[tarantool-patches] [PATCH v2] replication: add is_orphan field to ballot
Serge Petrenko
sergepetrenko at tarantool.org
Mon Oct 7 18:49:54 MSK 2019
A successfully fetched remote instance ballot isn't updated during
bootstrap procedure. This leads to a case when different instances
choose different masters as their bootstrap leaders.
Imagine such a situation.
You start instance A without replication set up. Instance A successfully
bootstraps.
You also have instances B and C both with replication set up to {A, B,
C} and replication_connect_quorum set to 3
You first start instance B. It doesn't proceed to choosing a leader
until one of the events happens: either the replication_connect_timeout
runs out, or instance C is up and starts listening on its port.
B has established connection to A and fetched its ballot, with some
vclock, say, {1: 1}.
B retries connection to C every replication_timeout seconds.
Then you start instance C. Instance C succeeds in connecting to A and B
right away and bootstraps from instance A. Instance A registers C in its
_cluster table. This registration is replicated to instance C.
Meanwhile, instance C is trying to sync with quorum instances (which is
3), and stays in orphan mode.
Now replication_timeout on instance B finally runs out. It retries a
previously unsuccessful connection to C and succeeds. C sends its ballot
to B with vclock = {1: 2, 2:0} (in our example), since it has already
incremented it after _cluster registration.

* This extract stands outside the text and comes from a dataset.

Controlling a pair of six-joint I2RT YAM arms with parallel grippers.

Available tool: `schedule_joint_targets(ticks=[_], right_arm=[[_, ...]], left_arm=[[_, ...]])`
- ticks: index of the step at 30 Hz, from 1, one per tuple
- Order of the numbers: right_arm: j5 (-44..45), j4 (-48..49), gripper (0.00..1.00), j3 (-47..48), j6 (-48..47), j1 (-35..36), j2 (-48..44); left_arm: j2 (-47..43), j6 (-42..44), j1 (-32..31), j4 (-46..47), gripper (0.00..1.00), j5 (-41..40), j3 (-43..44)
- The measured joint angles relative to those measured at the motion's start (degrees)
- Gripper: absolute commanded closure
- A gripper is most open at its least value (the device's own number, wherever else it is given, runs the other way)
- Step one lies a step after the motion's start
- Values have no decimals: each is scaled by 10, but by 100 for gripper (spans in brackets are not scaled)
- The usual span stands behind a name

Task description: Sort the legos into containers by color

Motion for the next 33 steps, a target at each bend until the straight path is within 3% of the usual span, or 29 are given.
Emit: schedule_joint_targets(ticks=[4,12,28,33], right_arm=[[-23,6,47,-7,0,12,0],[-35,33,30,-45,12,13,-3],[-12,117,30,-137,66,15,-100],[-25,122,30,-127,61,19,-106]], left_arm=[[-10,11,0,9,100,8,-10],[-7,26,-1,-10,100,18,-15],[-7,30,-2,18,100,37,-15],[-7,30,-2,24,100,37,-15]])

B sees that C has a greater vclock than A, and chooses to bootstrap from
C instead of A. C is orphan and rejects B's attempt to join. B dies.

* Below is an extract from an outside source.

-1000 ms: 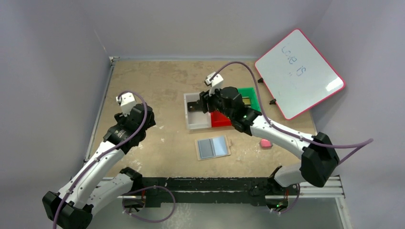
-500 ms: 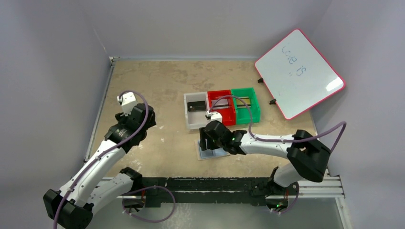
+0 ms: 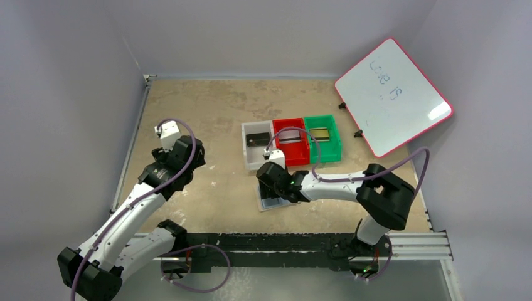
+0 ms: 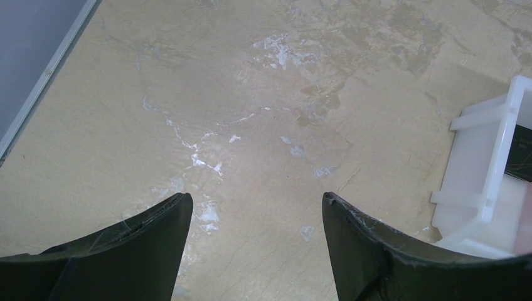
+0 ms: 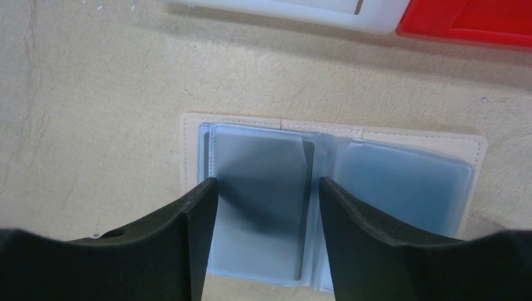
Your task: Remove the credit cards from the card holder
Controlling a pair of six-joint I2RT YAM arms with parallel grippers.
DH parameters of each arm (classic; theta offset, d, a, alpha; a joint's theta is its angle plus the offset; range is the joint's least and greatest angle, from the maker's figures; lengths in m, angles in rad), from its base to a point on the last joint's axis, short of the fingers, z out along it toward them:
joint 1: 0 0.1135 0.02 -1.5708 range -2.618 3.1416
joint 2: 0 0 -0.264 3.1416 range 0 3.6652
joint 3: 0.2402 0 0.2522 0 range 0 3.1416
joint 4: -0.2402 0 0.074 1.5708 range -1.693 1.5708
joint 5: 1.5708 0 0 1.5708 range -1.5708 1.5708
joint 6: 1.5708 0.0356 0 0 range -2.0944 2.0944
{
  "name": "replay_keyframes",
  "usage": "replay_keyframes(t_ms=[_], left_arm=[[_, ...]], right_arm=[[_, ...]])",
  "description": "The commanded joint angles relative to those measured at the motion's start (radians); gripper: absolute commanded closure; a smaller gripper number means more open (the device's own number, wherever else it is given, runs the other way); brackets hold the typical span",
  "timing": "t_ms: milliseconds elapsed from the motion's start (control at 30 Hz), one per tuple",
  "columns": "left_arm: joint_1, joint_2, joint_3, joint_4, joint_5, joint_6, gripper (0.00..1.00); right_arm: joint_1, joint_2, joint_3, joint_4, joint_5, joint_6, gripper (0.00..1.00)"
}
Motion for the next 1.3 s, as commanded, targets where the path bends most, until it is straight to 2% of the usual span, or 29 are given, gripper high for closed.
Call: replay_keyframes(t_ms=[0,167,300,467,567,800,933,1100,1267], left_arm=[[0.006,-0.005,0.009,0.014,-0.012,0.001,0.25],[0.006,-0.006,0.011,0.014,-0.012,-0.001,0.25],[0.006,-0.010,0.008,0.013,-0.011,-0.001,0.25],[0.006,-0.009,0.008,0.016,-0.009,0.001,0.25],[0.005,-0.007,0.006,0.019,-0.002,0.001,0.25],[0.006,0.004,-0.013,0.067,0.093,0.038,0.25],[0.006,0.043,-0.004,0.076,0.152,0.052,0.26],[0.006,0.042,-0.053,0.176,0.343,0.031,0.26],[0.002,0.031,-0.209,0.453,0.671,-0.093,0.29]], right_arm=[[0.029,0.069,0.043,-0.099,0.094,0.038,0.39],[0.060,0.123,0.084,-0.167,0.155,0.048,0.45],[0.066,0.134,0.089,-0.167,0.164,0.050,0.57],[0.066,0.127,0.072,-0.146,0.136,0.063,0.66],[0.065,0.118,0.050,-0.109,0.102,0.061,0.72],[0.032,0.074,-0.020,0.041,0.004,0.056,1.00],[-0.020,0.044,-0.084,0.139,-0.080,0.060,1.00],[-0.114,-0.028,-0.208,0.331,-0.249,0.066,1.00],[-0.168,-0.062,-0.303,0.450,-0.313,0.120,1.00]])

To fix such ungentlemanlike behaviour of C, we should at least include
loading status in ballot and prefer fully bootstrapped instances to the
ones still syncing with other replicas.
We also need to use a separate flag instead of ballot's already existent
is_ro, since we still want to prefer loading instances over the ones
explicitly configured to be read-only.
Closes #4527
---
https://github.com/tarantool/tarantool/issues/4527
https://github.com/tarantool/tarantool/tree/sp/gh-4527-ballot-vclock
Changes in v2:
- Change is_orphan flag to is_loading
Only pass is_ro flag to is_loading,
since it is true at all times when
is_orphan is true (during bootstrap).
src/box/box.cc | 8 +++
src/box/iproto_constants.h | 1 +
src/box/replication.cc | 10 +++-
src/box/xrow.c | 13 ++++-
src/box/xrow.h | 5 ++
test/replication/bootstrap_leader.result | 61 ++++++++++++++++++++++
test/replication/bootstrap_leader.test.lua | 27 ++++++++++
test/replication/replica_uuid_rw.lua | 26 +++++++++
test/replication/replica_uuid_rw1.lua | 1 +
test/replication/replica_uuid_rw2.lua | 1 +
test/replication/replica_uuid_rw3.lua | 1 +
11 files changed, 150 insertions(+), 4 deletions(-)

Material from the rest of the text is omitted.